А он, этот полковник Егупов, говорит: «Ты если хочешь кого сватать, так самое лучшее дело — меня сосватай».
«Извольте, мол».
«Нет, я, — говорит, — это тебе без всяких шуток, вправду говорю».
«Да извольте, — отвечаю, — извольте!»
«Ты мне, кажется, не веришь?»
«Нет-с, отчего же: это, мол, действительно, если человек имеет расположение от рассеянной жизни увольниться, то самое первое дело ему жениться на хорошей девушке».
«Или, — говорит, — хоть на вдове, но чтоб только с деньгами».
«Да, мол, или на вдове».
Пошли у нас тут с ним разговоры; дал он мне свой адрес, и стала я к нему ходить. Что только тоже я с ним, с аспидом, помучилась! Из себя страшный-большой и этакой фантастический — никогда он не бывает в одном положении, а всякого принимает по фантазии. Есть, разумеется, у людей разное расположение, ну только такого мужчину, как этот Егупов, не дай господи никакой жене на свете. Станет, бывало, бельма выпучит, а сам, как клоп, кровью нальется — орет: «Я тебя кверху дном поставлю и выворочу. Сейчас наизнанку будешь!» Глядя на это, как он беснуется, думаешь: «Ах, обиду какую кровную ему кто нанес!» — а он сердит оттого, что не тем боком корова почесалась. Ну, однако, сосватала я и его на одной вдове на купеческой. Такая-то, тоже ему под пару, точно на заказ была спечена, туша присноблаженная. Ну-с, сударь ты мой, отбылись смотрины, и сговор назначили.
Приезжаем мы с ним на этот сговор, много гостей — родственники с невестиной стороны и знакомые, всё хорошего поколения, значительного, и смотрю, промеж гостей, в одном угле на стуле сидит этот землемер Степан Матвеич.
Очень это мне не показалось, что он тут, но ничего я не сказала.
Верно, думаю, должно быть, его из ямы выпустили, он и пришел по знакомству.
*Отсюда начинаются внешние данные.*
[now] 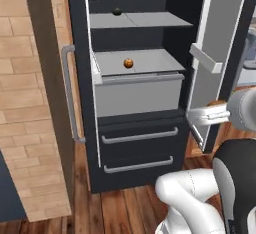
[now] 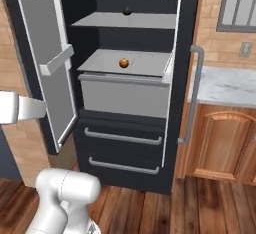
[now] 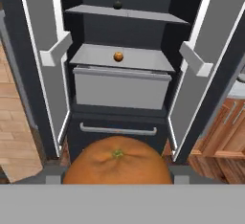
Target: Pick up the orange and tangerine from the fridge and place one fruit on each plate on the dining counter.
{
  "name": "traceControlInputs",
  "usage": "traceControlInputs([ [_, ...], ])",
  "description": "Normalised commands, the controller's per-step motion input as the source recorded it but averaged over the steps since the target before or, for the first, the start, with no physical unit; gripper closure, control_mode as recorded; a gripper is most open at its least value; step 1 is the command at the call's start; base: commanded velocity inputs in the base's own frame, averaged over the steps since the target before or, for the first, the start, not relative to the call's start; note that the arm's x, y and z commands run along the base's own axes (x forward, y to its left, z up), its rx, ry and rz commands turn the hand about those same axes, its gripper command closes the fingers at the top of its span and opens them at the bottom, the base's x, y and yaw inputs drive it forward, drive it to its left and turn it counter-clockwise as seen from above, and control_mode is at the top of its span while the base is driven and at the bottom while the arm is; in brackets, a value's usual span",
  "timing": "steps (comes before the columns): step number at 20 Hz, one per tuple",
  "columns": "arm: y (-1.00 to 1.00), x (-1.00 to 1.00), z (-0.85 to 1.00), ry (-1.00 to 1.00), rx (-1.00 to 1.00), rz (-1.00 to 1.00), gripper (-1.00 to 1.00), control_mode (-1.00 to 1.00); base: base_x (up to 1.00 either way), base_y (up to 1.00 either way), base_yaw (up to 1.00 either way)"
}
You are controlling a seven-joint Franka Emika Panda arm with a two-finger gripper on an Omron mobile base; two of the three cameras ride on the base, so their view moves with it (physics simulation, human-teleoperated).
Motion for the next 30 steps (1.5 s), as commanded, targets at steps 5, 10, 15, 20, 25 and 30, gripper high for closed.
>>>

Ну, впрочем, идет все как следует. Прошла помолвка, прошло образование, и все ничего. Правда, дядя невестин, Колобов Семен Иваныч, купец, пьяный пришел и начал было врать, что это, говорит, совсем не полковник, а Федоровой банщицы сын. «Лизни, — говорит, — его кто-нибудь языком в ухо, у него такая привычка, что он сейчас за это драться станет. Я, — болтает, — его знаю; это он одел эполеты, чтоб пофорсить, но я с него эти эполеты сейчас сорву», ну, только этого же не допустили, и Семена Иваныча самого за это сейчас отвели в пустую половину, в холодную.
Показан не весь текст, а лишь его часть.